Comparative study of guanidine-based and lysine-based brush copolymers for plasmid delivery†
Abstract
Polyethylenimine (PEI), one of the most frequently used polycations for non-viral nucleic acid delivery, exhibits good transfection efficiency to cultured cells but generally has to be used in restricted concentration ranges due to high cytotoxicity. We recently reported a family of HPMA-co-oligolysine brush copolymers that show nucleic acid delivery efficiencies approaching that of PEI. Guanidine-containing polymers have been reported in some systems to be more effective at cellular delivery of cargo than their primary-amine analogs. The goal of this work is to investigate the effect of guanidinylation on gene transfer ability of HPMA-co-oligolysine copolymers.
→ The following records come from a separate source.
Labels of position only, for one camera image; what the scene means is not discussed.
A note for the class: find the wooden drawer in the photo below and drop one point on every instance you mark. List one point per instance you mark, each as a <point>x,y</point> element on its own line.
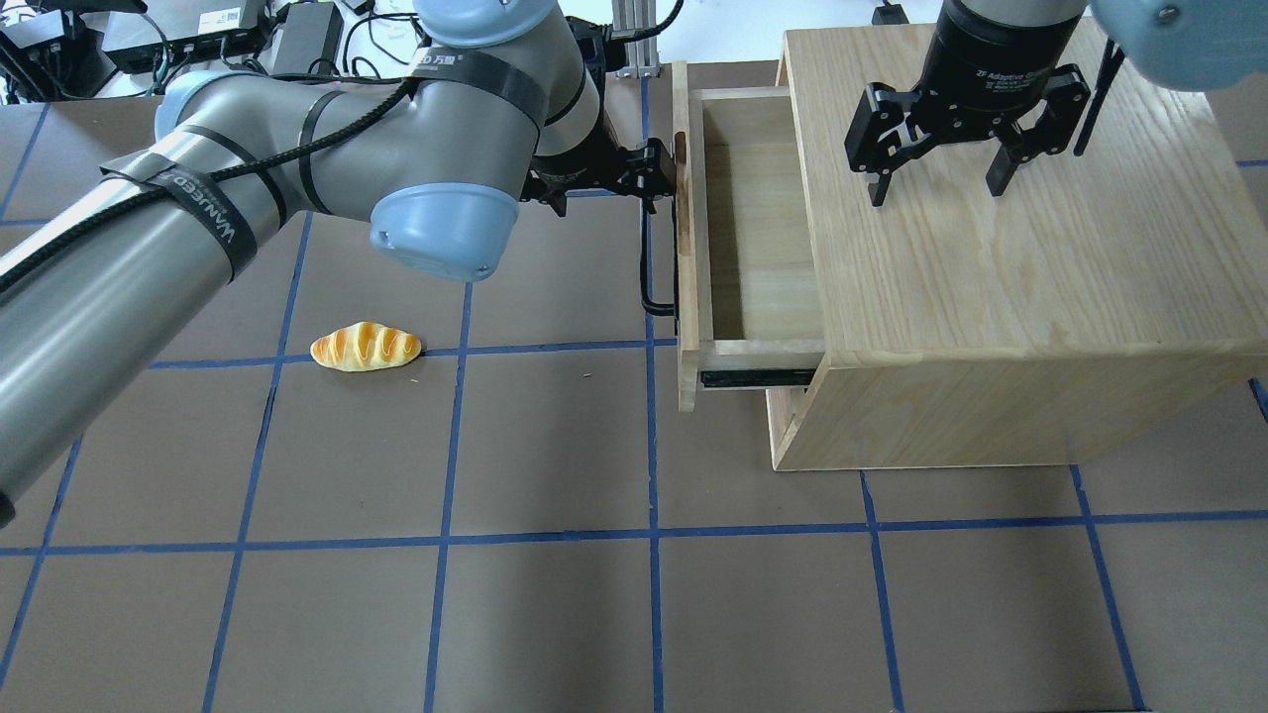
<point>748,307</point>

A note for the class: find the wooden drawer cabinet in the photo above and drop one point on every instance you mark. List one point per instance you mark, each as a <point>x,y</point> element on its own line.
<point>1097,297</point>

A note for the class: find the toy bread loaf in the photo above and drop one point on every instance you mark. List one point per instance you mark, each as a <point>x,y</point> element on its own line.
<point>366,346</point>

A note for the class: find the black power brick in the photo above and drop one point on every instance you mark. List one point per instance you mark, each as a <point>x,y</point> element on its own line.
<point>306,38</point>

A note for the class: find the brown paper mat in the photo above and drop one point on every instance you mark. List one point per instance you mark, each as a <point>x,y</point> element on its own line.
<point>521,519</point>

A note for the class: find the black network switch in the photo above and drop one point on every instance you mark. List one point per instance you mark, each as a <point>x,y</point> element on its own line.
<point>171,32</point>

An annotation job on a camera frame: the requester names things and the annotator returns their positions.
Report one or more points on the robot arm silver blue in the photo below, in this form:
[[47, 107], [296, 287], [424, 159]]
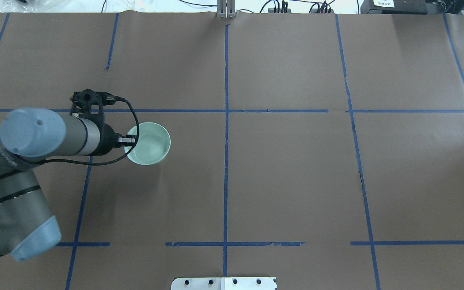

Several parameters were evaluated: arginine versus homoarginine monomers, oligopeptide length, and charge density within the peptide. Using reversible addition-fragmentation chain transfer (RAFT) polymerization, a series of six copolymers were synthesized containing the cationic peptides K10, R10, K5, and (GK)5. Lysine-containing copolymers were functionalized with guanidine by reaction with O-methylisourea to generate an additional five homoarginine-based copolymers. All eleven copolymers readily condensed into small polyplexes (<250 nm) and remained stable in physiological salt conditions. The best performing copolymers provided more efficient gene transfection with less associated cytotoxicity than PEI. Reducing the number of charge centers (from 10 to 5) further reduced toxicity while retaining comparable transfection efficiency to PEI.